The Lost City (Review)

At the beginning, The Lost City promises to be something different. Adventure films, proper ones of going after treasure hidden in temples and jungles, are not as common as they used to be (though, Uncharted and Jungle Cruise, along with this, have created a mild resurgence), but they are still very much a known quantity. These are archetypal stories; they are the perennial genre of popular fiction. We go into them with expectations, wary of merely seeing what we’ve seen before. And, The Lost City seems to know this: it begins with a clichéd scene and then strips away the cliché, drawing attention to it and making a clear statement about wanting to be different.
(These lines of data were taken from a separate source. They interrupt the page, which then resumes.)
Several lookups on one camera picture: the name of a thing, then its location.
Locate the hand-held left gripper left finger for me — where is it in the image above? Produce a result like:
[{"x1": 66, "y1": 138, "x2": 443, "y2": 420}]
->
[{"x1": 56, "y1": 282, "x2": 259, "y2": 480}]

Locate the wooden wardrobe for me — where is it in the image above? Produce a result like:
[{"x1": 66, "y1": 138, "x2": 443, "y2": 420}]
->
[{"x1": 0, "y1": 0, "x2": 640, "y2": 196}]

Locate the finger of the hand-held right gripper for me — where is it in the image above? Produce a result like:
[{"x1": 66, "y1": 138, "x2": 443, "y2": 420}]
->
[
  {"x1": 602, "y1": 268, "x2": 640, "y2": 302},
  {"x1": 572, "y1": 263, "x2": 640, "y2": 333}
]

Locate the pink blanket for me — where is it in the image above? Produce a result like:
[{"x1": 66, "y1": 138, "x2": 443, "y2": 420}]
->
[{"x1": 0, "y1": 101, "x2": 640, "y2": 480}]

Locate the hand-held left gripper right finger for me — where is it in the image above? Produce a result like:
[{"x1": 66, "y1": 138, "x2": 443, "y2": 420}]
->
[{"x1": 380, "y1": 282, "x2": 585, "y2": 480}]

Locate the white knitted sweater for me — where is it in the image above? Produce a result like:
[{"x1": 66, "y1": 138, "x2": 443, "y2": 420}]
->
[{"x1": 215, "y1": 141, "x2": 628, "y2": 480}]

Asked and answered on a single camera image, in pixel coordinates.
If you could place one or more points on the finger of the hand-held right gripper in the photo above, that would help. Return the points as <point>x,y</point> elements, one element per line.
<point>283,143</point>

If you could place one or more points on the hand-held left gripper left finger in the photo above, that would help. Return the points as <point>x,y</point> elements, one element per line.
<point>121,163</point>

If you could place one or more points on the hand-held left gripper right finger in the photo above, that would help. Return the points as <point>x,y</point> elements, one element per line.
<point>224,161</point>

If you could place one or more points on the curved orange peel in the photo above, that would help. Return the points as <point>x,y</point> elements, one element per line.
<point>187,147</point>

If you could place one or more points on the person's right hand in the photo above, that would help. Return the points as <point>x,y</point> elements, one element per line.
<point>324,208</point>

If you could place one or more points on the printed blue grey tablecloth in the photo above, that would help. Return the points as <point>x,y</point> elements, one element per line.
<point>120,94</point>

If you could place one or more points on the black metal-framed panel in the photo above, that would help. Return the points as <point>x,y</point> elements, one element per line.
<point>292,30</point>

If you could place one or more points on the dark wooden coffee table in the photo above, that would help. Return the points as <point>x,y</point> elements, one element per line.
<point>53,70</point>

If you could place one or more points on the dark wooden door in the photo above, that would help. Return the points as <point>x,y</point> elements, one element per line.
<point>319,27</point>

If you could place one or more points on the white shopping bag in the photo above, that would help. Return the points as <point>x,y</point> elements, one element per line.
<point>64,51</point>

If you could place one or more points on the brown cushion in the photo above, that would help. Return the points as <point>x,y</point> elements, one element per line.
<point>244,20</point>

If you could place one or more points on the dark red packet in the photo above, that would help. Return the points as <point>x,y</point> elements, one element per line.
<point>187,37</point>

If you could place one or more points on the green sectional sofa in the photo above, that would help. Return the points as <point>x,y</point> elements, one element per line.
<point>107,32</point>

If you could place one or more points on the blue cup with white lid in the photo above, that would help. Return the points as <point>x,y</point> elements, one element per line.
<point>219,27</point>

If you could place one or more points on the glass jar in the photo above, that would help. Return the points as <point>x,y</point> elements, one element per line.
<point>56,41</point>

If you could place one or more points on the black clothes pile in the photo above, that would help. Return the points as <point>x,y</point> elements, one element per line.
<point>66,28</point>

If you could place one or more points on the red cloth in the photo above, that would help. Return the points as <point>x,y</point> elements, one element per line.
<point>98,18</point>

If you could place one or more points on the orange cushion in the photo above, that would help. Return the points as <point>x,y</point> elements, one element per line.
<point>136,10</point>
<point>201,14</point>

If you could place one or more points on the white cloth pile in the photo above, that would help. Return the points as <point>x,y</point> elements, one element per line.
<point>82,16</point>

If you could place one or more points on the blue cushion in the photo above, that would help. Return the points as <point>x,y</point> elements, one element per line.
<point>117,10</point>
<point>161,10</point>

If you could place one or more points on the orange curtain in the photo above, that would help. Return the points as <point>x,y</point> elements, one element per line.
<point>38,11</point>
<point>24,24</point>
In context, this is done by a romance and adventure writer (played by Sandra Bullock): we are seeing a cinematic rendition of her writing the final chapter of her new book, only to scrap the ideas on screen because, as mentioned, they are too predictable. A pact is made with the audience: this film is aware of cliché; this film is post-modern and this film is going to be more than just a throwback adventure movie. It is all the more galling, then, when the film is not only ‘just’ another throwback adventure movie, it’s not even a very good one. It is a drawn out, almost two hour movie (that needs to be a sharp 90) that merely pushes out far-fetched tropes that fall beneath the genre standard, even when just replicating them. The film makes it clear it is aware of cliché, and then indulges in it with no cleverness or sleight-of-hand. The further we get, the more we succumb to questionable plot decisions and ridiculous moments, and the more the film indulges in some rather crude stereotyping around its side characters.

The fatal flaw of The Lost City is in its key desire. It always wants to be a step removed from just being an adventure movie. It sets up a clear odd-couple arc of unlikely adventurers, Bullock as a novelist and Channing Tatum as a cover model, and expects that is enough to create interest. Yes, they are incongruous to the setting, but that does not a movie make. Especially when the narrative they go through lacks that incongruity, making the central juxtaposition totally pointless. They will go on the adventure, they will bumble, but not too much. It will tick off the things these movies always do and, as is the case with the least interesting films, you could predict the rough narrative outline (and even specific moments and scenes) right from the very beginning.

This can be a satisfaction: doing a known thing (and a loved thing) well creates real joy. These clichés become cliché for a reason, and indulging in what always works can most definitely continue to work. The problem is that these known things are not done well, and are consistently pulled away from. The adventure scenes are not thrilling or interesting, there’s even a key scene (involving a famous movie actor) that is edited better in the trailer than it is in the movie. I won’t spoil the exacts, but there’s a punch to the presentation in the trailer that is totally missing in the actual film, and it is further pulled down by a poor music choice. Weirdly, the film plays the song most famous for being the True Detective season 1 theme a handful of minutes before it plays the song most famous for being the Peaky Blinders theme (and for being in the Scream movies, yes, I know). It seems like a meta joke about the character in the scene both songs apply to, pointing out that he seems like a hero from fiction, but it also means songs that don’t fit and it’s (if it is a gag) an awkward one that doesn’t land.

But, awkward jokes that don’t land are the deal of the day here. This film is quippy. Oh so quippy. It is so quippy that it’s obvious that at one point it seemingly wasn’t quippy enough, and that they went back and added more quips. Characters just will not shut up, often specifically talking when facing away from the camera, residing in the distance or perhaps even off screen. You know, in the way that makes it pretty clear this is additional dialogue added after the fact. The film gives every appearance of being the result of a memo: people like quips, put more of them in your film no matter how much they disrupt character or pacing. And, the result is just annoying. Jokes that could work and driven into the ground or overwhelmed by comedy adjacent material. The wider narrative also feels bent and broken, with disjointed arcs and uneven pacing.

In fact, nothing really fits together, even the main pair, and not in a purposeful way. Opposites are supposed to attract and them being foils is the point, but the film feels like it is only motivated by genre expectation. What happens to these characters is only at all believable because we are used to filmic contrivance, because we know these stories go these ways. Bullock and Tatum are good enough actors that they almost evoke chemistry in spite of the characters. But, the script is not there. These aren’t believable as characters, even comic creations (especially as the film wants to ground itself in reality) and they do not work together. Bullock and Tatum are so inherently likeable that they so almost make it work, pulling against the script and having chemistry as Bullock and Tatum but not being allowed to convince with the roles themselves.

To be honest, a lot of The Lost City is just fine. It’s hard to get too angry about it. There is some fun here, and there are some gags that almost work, or that register nicely as something that should (or could) be funny. But it just isn’t what it wants to be, and is too disjointed to actually work. It passes the time, even if overlong, and it’s certainly not a painful experience. It certainly isn’t a good one though, and it very much should be.